Pflegebedarf in Sachsen-Anhalt steigt rasant - Barmer fordert zeitgemäße Pflegestrukturplanung
- In Sachsen-Anhalt wächst die Zahl der Pflegebedürftigen so stark wie in keinem anderen Bundesland. Jährlich kommen 2.182 Pflegebedürftige je 100.000 Nicht-Pflegebedürftige hinzu.
- Die Barmer fordert deshalb eine zeitgemäße Pflegestrukturplanung, mit der pflegerische Bedarfe und entsprechende Kapazitäten regional verbindlich geplant werden.
- Der Burgenlandkreis erstellt zukünftig mit einem digitalen Instrument einen Überblick über die aktuelle und zukünftige Pflegestruktur in der Region.

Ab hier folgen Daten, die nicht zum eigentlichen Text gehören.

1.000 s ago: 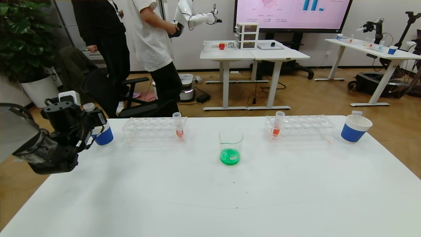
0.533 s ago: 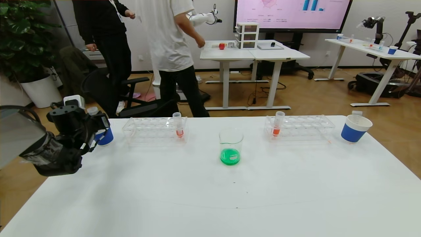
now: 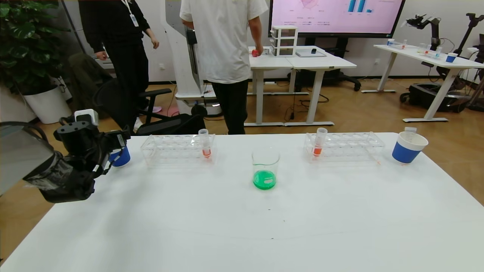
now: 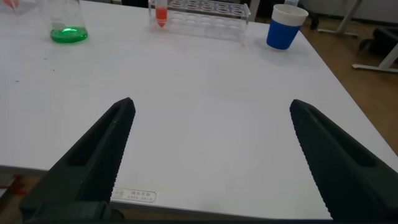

- Birgit Dziuk, Landesgeschäftsführerin der Barmer in Sachsen-Anhalt: „Pflegebedürftige benötigen einen schnellen und unkomplizierten Zugang zu Unterstützungsleistungen. Dafür sind regional klar geplante Pflegekapazitäten notwendig. Sachsen-Anhalt braucht eine moderne Pflegestrukturplanung.“
Magdeburg, 5. März 2026 – In keinem anderen Bundesland werden jährlich so viele Menschen pflegebedürftig wie in Sachsen-Anhalt. Das geht aus dem aktuellen Pflegereport der Barmer hervor. Demnach kommen in Sachsen-Anhalt jährlich 2.182 Pflegebedürftige je 100.000 Nicht-Pflegebedürftige hinzu. Das entspricht rund 43.600 Menschen. „Die Pflegebedürftigen brauchen einen schnellen, unbürokratischen Zugang zu Versorgungsleistungen. Dafür müssen pflegerische Bedarfe und entsprechende Kapazitäten regional verbindlich geplant und vom Land gezielt gefördert werden“, sagt Birgit Dziuk, Barmer-Landesgeschäftsführerin in Sachsen-Anhalt. Das Land Sachsen-Anhalt brauche eine zeitgemäße Pflegestrukturplanung. Gemeinsam mit den Kommunen solle der Bedarf der Bevölkerung an pflegerischen Versorgungsangeboten prospektiv erfasst werden.
Burgenlandkreis mit Modellprojekt
Der Burgenlandkreis nimmt sich des Themas im Rahmen des Projekts „Interkommunaler digitaler Pflegezwilling“ an. Mit einem digitalen Instrument will sich der Landkreis einen umfassenden Überblick über die aktuelle Struktur der sozialen Daseinsvorsorge in der Region machen. „Wir wollen schnell und unkompliziert erkennen können, wo konkrete Bedarfe bestehen und an welchen Stellen wir gezielt gegensteuern müssen“, sagt Ulrike Plitsch von der Bildungs- und Sozialplanung des Burgenlandkreises. Ziel sei es, eine integrierte Planung für Pflegestrukturen und Pflegeprävention zu entwickeln, an der der Landkreis gemeinsam mit seinen Gemeinden arbeitet. „In einer sogenannten Zwillingsanwendung sollen relevante Daten digital gebündelt werden, um aktuelle sowie künftige Pflegebedarfe zu erkennen und passende Angebote ableiten zu können. Auch kurzfristige Prognosen und Simulationen, etwa bei Veränderungen in der Bevölkerungsstruktur oder der regionalen Infrastruktur, sind so möglich“, sagt Lena Elisa Penzlin, ebenfalls verantwortlich für die Bildungs- und Sozialplanung im Burgenlandkreis.